SELECT SQL_CALC_FOUND_ROWS
candidate.candidate_id AS candidateID,
candidate.candidate_id AS exportID,
candidate.is_hot AS isHot,
candidate.date_modified AS dateModifiedSort,
candidate.date_created AS dateCreatedSort,
candidate.first_name AS firstName,
candidate.last_name AS lastName,
candidate.city AS city,
candidate.state AS state,
candidate.key_skills AS keySkills,
owner_user.first_name AS ownerFirstName,
owner_user.last_name AS ownerLastName,
CONCAT(owner_user.last_name,
        owner_user.first_name) AS ownerSort,
DATE_FORMAT(candidate.date_created, '%m-%d-%y') AS dateCreated,
DATE_FORMAT(candidate.date_modified, '%m-%d-%y') AS dateModified,
candidate.email2 AS email2 FROM
candidate
    LEFT JOIN
user AS owner_user ON candidate.owner = owner_user.user_id
    LEFT JOIN
saved_list_entry ON saved_list_entry.data_item_type = 100
    AND saved_list_entry.data_item_id = candidate.candidate_id WHERE
is_active = 1 GROUP BY candidate.candidate_id ORDER BY    dateModifiedSort 
DESC LIMIT 0 , 15

is there any method to reduce the execution time of the query. I have also added the index in tables but it is not working fine.

Indexes

O. Jones
  • 103,626
  • 17
  • 118
  • 172
Vipin Singh
  • 532
  • 1
  • 7
  • 24
  • show the index you have on the tables involved .. – ScaisEdge May 09 '16 at 14:35
  • i have added screen shot of indexes. – Vipin Singh May 09 '16 at 14:47
  • can you also give us the explain statement result for the query ..? @VipinS – Andrews B Anthony May 09 '16 at 15:03
  • 1
    It's hilarious that your candidate table has a "is_hot" column. – Yaron Idan May 09 '16 at 15:04
  • I'd say your problem is somewhere here: `LEFT JOIN saved_list_entry ON saved_list_entry.data_item_type = 100 AND saved_list_entry.data_item_id = candidate.candidate_id`. Reverse the ordering of the clause and make sure that data_item_type is included in the data_item_id index. ie: `LEFT JOIN saved_list_entry ON saved_list_entry.data_item_id = candidate.candidate_id AND saved_list_entry.data_item_type = 100 --Make sure that this is indexed with data_item_id ` – Max Sorin May 09 '16 at 15:10
  • @YaronIdan I'm sure that means **exactly** what we think it means. – Max Sorin May 09 '16 at 15:12
  • Did you index every single column you could? – Mjh May 09 '16 at 15:24
  • Can you answer ... 1. Does a candidate always have a user?, 2. Does a candidate always have a saved_list_entry?, 3 Do you have an index on `saved_list_entry` for `data_item_id` and `data_item_type`? It's difficult to give advice on indexes if we don't know what your data is like. Also what is the ratio of active candidates to inactive candidates? You don't seem to have an index on the active flag, but it also might not make sense to add one if the data doesn't support adding one. – Ryan-Neal Mes May 09 '16 at 15:27
  • 1. Candidate has always a user 2. yes 3. yes in saved_list_entry both fields indexed – Vipin Singh May 09 '16 at 16:02
  • what table is your "Is_Active" coming from, you have no alias table reference to it. – DRapp May 09 '16 at 18:46

4 Answers4

1

You're using the query pattern

     SELECT a vast bunch of stuff
       FROM a complex assembly of JOIN operations
      ORDER BY some variable DESC
      LIMIT 0,small number

This is inherently inefficient: to satisfy your query the MySQL server must construct a vast result set, then it must sort the whole thing, then it takes the first fifteen rows and discards the rest.

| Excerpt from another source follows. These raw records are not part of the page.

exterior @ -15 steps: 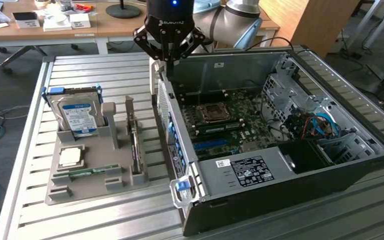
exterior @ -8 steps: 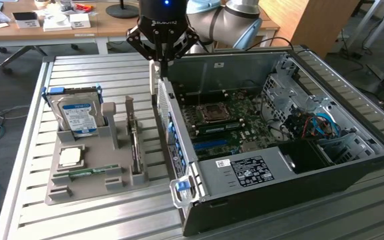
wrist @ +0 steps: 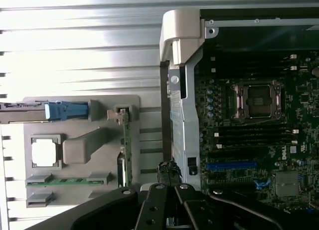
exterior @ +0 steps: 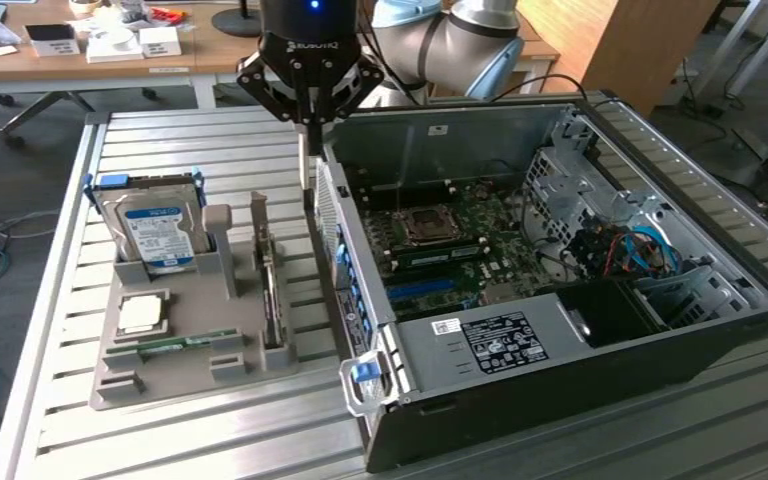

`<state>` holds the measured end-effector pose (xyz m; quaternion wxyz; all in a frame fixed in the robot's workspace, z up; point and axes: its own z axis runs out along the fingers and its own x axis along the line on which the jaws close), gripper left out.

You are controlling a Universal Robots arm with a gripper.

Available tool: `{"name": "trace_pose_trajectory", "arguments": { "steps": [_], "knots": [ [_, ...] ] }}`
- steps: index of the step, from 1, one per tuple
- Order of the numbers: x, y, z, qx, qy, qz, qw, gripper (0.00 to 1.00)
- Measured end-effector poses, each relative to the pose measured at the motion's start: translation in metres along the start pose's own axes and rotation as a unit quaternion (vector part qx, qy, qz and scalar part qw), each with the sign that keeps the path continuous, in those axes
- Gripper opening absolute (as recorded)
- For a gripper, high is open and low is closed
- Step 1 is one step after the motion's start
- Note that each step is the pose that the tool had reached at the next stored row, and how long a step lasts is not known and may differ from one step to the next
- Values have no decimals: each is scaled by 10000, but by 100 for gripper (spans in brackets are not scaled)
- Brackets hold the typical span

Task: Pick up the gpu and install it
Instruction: 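Reach for the gpu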

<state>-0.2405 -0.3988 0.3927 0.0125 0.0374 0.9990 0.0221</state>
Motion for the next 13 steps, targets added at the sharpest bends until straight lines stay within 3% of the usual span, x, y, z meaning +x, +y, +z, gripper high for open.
{"name": "trace_pose_trajectory", "arguments": {
  "steps": [13],
  "knots": [
    [207, -15, -5, 0, 0, 0, 10000, 11]
  ]
}}
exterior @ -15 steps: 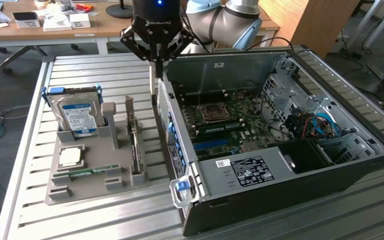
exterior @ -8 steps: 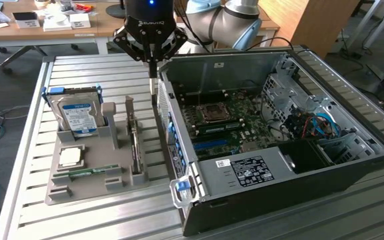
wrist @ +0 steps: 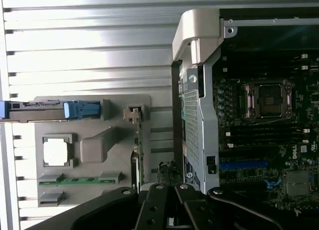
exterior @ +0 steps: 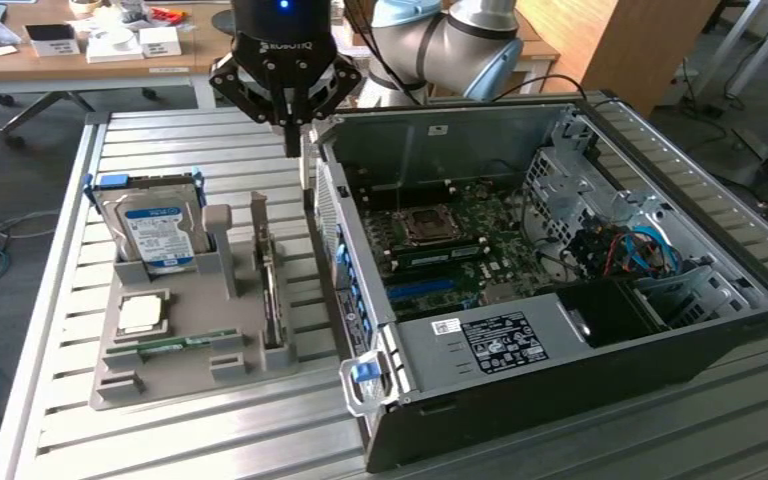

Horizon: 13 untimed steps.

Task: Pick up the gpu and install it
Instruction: 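Reach for the gpu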

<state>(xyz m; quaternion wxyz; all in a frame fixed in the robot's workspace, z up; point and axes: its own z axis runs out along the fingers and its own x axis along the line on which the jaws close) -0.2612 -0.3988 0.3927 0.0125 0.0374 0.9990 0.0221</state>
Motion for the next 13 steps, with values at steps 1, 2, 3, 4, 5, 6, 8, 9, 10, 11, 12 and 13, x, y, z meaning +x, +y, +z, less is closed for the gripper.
{"name": "trace_pose_trajectory", "arguments": {
  "steps": [1, 2, 3, 4, 5, 6, 8, 9, 10, 11, 12, 13],
  "knots": [
    [13, -1, 0, 0, 0, 0, 10000, 11],
    [25, -2, 0, 0, 0, 0, 10000, 11],
    [39, -3, -1, 0, 0, 0, 10000, 11],
    [51, -4, -1, 0, 0, 0, 10000, 11],
    [64, -5, -2, 0, 0, 0, 10000, 11],
    [78, -6, -2, 0, 0, 0, 10000, 11],
    [107, -8, -3, 0, 0, 0, 10000, 11],
    [126, -10, -4, 0, 0, 0, 10000, 11],
    [146, -11, -4, 0, 0, 0, 10000, 11],
    [166, -12, -4, 0, 0, 0, 10000, 11],
    [184, -14, -4, 0, 0, 0, 10000, 11],
    [204, -15, -5, 0, 0, 0, 10000, 11]
  ]
}}
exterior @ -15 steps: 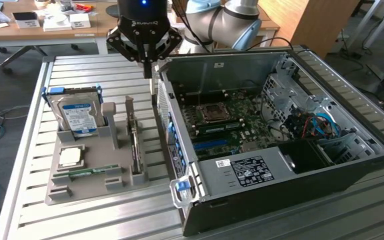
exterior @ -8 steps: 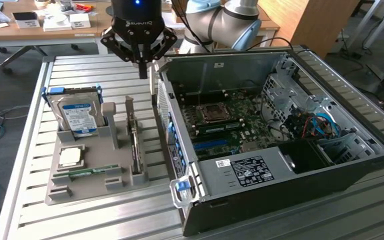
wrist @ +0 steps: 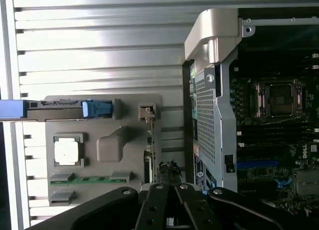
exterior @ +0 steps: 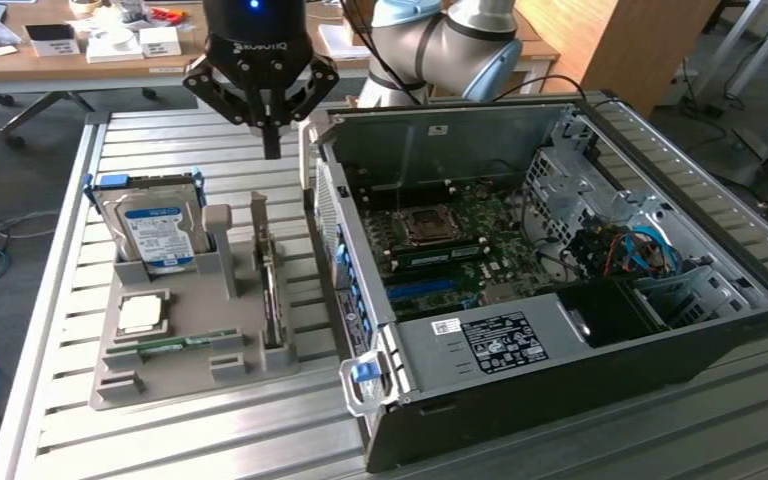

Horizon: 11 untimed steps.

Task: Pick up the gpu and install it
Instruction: 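Reach for the gpu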

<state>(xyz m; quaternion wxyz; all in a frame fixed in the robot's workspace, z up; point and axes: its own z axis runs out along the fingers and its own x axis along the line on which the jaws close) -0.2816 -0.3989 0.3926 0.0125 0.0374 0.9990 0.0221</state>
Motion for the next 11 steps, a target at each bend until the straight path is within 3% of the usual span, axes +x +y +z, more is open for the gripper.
{"name": "trace_pose_trajectory", "arguments": {
  "steps": [3, 11],
  "knots": [
    [55, -4, -1, 0, 0, 0, 10000, 11],
    [70, -5, -2, 0, 0, 0, 10000, 11]
  ]
}}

To make this more efficient, you need to sort less stuff. Here's a way to do that. It looks like you want to find the most recently modified fifteen candidates. This query will, fairly cheaply, retrieve the IDs of those candidates. It exploits one of your indexes.

                   SELECT candidate_id
                     FROM candidate
                    ORDER BY date_modified DESC
                    LIMIT 0, 15

Then, you can use that as a subquery in your main query. Add a clause like this:

  WHERE candidate.candidate_id IN (
                   SELECT candidate_id
                     FROM candidate
                    ORDER BY date_modified DESC
                    LIMIT 0, 15)

to your query in the appropriate place.

Notice also that you're using a nonstandard and potentially harmful MySQL specific extension to GROUP BY. Your query works, but if a candidate has more than one owner, it will return just one after selecting it randomly.

Finally, you seem to have placed single-column indexes on many of the columns in your large table. This is a notorious SQL antipattern: all those indexes slow down INSERT and UPDATE operations, and most of them probably serve no purpose in speeding up a query. Certainly, for this query, the only useful indexes are the one on date_modified and the primary key.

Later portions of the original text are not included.